Hithium, azienda specializzata nella produzione di sistemi di accumulo di energia a batteria, ha ampliato la propria presenza in Italia con la sua prima partecipazione a una fiera italiana, KEY – The Energy Transition Expo a Rimini. All’Expo, Hithium ha presentato per la prima volta al pubblico il suo ∞Power Flexsso 3,125 MWh/6,25 MWh 4 ore BESS da 10 piedi, progettato per supportare l’implementazione affidabile di progetti di accumulo di energia in regioni con limitazioni di peso per il trasporto su strada. Il design del prodotto risponde alle sfide logistiche che gli sviluppatori devono affrontare nei mercati come l’Italia in cui i limiti di peso per il trasporto su strada influenzano la realizzazione dei progetti. Il produttore ha inoltre presentato i risultati del primo test antincendio “a porte aperte” di un container per l’accumulo di energia, condividendo anche riprese video del test stesso.
BESS modulare progettato per i mercati con vincoli di trasporto
Il BESS ∞Power Flexsso da 10 piedi di Hithium affronta le sfide che gli sviluppatori devono affrontare nelle regioni in cui i limiti di peso del trasporto su strada possono influire sulla consegna dei progetti. La sua architettura modulare bilancia l’alta densità energetica con una logistica semplificata, consentendo un’implementazione più flessibile in diverse località di progetto.
Con un peso inferiore a 26 tonnellate per unità, il contenitore è conforme agli standard comuni di trasporto merci su strada e può supportare configurazioni di trasporto su strada standard in molte regioni. Ciò riduce la necessità di smontaggio e contribuisce a semplificare la pianificazione logistica. I moduli sono preassemblati in fabbrica per ridurre i tempi di installazione e la manodopera in loco, abbassandone il costo totale. Flexsso facilita quindi l’implementazione dello stoccaggio di energia in mercati con spazi limitati e difficoltà di trasporto, grazie a innovazioni pratiche in materia di logistica e installazione che migliorano i tempi di realizzazione dei progetti.
La classifiche globali 2025 collocano Hithium nella top 2
Kelson Li, VP Europe di Hithium
Il nostro debutto in Italia arriva sulla scia delle valutazioni globali del settore per il 2025, tra cui quella di InfoLink, che ha classificato Hithium tra le prime due aziende BESS a livello mondiale. Ciò è avvenuto in due categorie chiave: le spedizioni complessive di batterie per l’accumulo di energia e le spedizioni di batterie su scala industriale. Abbiamo anche aperto la strada in Europa con la spedizione del primo BESS da 6,25 MWh e 4 ore di autonomia mai realizzato nel settore.
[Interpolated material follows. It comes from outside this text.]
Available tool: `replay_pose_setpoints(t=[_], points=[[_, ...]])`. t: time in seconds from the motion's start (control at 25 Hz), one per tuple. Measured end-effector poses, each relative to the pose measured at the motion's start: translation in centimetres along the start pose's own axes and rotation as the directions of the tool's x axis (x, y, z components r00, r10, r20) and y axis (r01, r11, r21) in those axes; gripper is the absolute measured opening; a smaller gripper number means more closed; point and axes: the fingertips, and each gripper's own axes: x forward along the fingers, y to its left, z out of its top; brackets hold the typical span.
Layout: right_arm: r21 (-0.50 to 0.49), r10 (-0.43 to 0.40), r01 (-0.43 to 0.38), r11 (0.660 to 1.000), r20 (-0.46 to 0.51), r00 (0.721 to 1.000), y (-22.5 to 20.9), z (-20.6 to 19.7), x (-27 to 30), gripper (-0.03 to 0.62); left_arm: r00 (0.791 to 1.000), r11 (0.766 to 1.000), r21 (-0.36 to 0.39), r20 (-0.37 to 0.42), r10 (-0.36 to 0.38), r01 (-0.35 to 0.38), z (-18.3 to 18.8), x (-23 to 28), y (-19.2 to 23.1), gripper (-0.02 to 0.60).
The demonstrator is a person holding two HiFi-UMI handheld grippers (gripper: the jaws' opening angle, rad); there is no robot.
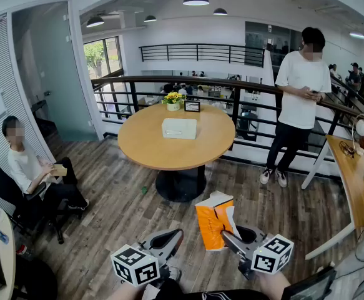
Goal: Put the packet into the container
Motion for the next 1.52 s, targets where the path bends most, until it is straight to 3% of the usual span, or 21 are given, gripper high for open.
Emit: replay_pose_setpoints(t=[0.84,1.2,1.52], points=[[-0.001,0.018,-0.018,1.0,-0.015,1.0,-1.6,-0.9,-0.8,0.12,1.0,0.999,-0.047,-0.008,-0.003,0.002,-0.6,2.0,-0.1,0.005],[-0.015,0.027,-0.027,1.0,-0.038,0.999,-3.9,-0.7,3.1,0.117,1.0,0.997,-0.076,0.015,-0.006,0.007,0.0,3.8,3.9,0.005],[0.019,0.019,-0.018,1.0,-0.065,0.998,-8.1,0.0,9.4,0.112,1.0,0.993,-0.114,0.005,0.016,-0.016,1.6,6.3,11.2,0.005]])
Test antincendio estremo: superata
In un webinar di PV Magazine sulla prova di resistenza al fuoco, pietra miliare per l’azienda, Richard Ridgway, Senior Application Engineer di Hithium, è stato affiancato da Sean Yang, Lead R&D Engineer in Fire Research per l’azienda indipendente di sicurezza e sostenibilità UL Solutions. Yang ha fornito una panoramica dettagliata dei nuovi standard di sicurezza antincendio, UL 9540A (2025) e NFPA 855 (2026), spiegando gli sviluppi nei protocolli di prova antincendio su larga scala, mentre Ridgway ha discusso la prova stessa, la sua configurazione, le condizioni applicate e come l’involucro e i sistemi di sicurezza interni hanno reagito sotto un carico termico estremo.
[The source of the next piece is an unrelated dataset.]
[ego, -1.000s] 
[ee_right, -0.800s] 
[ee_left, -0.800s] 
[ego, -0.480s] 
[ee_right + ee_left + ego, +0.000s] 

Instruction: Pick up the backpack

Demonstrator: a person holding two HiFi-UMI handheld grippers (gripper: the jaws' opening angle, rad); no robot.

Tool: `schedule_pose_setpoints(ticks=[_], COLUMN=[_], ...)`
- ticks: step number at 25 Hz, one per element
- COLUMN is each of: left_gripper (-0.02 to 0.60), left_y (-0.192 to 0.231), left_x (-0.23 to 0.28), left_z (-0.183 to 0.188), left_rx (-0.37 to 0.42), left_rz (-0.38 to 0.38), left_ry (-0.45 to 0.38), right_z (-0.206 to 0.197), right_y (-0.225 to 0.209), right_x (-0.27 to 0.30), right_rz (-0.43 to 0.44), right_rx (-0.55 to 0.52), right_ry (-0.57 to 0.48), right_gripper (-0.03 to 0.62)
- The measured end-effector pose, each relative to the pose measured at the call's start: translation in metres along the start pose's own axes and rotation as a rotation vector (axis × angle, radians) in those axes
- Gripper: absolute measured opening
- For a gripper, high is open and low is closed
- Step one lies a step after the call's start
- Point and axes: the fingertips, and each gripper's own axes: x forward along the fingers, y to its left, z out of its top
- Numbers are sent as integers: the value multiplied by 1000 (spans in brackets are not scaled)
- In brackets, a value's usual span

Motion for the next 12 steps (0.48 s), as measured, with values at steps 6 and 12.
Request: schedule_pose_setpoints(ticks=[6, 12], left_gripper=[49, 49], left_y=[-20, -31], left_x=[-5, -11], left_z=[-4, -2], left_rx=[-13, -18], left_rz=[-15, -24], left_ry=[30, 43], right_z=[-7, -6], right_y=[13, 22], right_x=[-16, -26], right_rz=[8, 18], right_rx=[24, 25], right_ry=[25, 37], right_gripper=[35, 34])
A Key – The Energy Transition Expo, il team Hithium ha inoltre presentato i risultati del test, mostrando anche come le nuove certificazioni migliorino i metodi di test e valutazione per la propagazione del fuoco da surriscaldamento termico delle batterie di accumulo di energia.
L’incendio è stato supervisionato da supervisori indipendenti dell’azienda statunitense UL Solutions, esperta in sicurezza e sostenibilità, insieme a ingegneri specializzati nella protezione antincendio. A differenza dei tipici test “a porte chiuse”, il test è stato configurato per creare il massimo apporto di ossigeno possibile e aumentare l’intensità della combustione. I sistemi attivi di estinzione degli incendi del BESS da 6,25 MWh sono stati disattivati, al fine di esaminare l’efficacia delle sue caratteristiche di sicurezza passive. I risultati, in breve: la propagazione termica è stata contenuta nella singola unità in cui è scoppiato l’incendio, mentre la temperatura delle celle nei contenitori adiacenti non ha superato la soglia di sicurezza.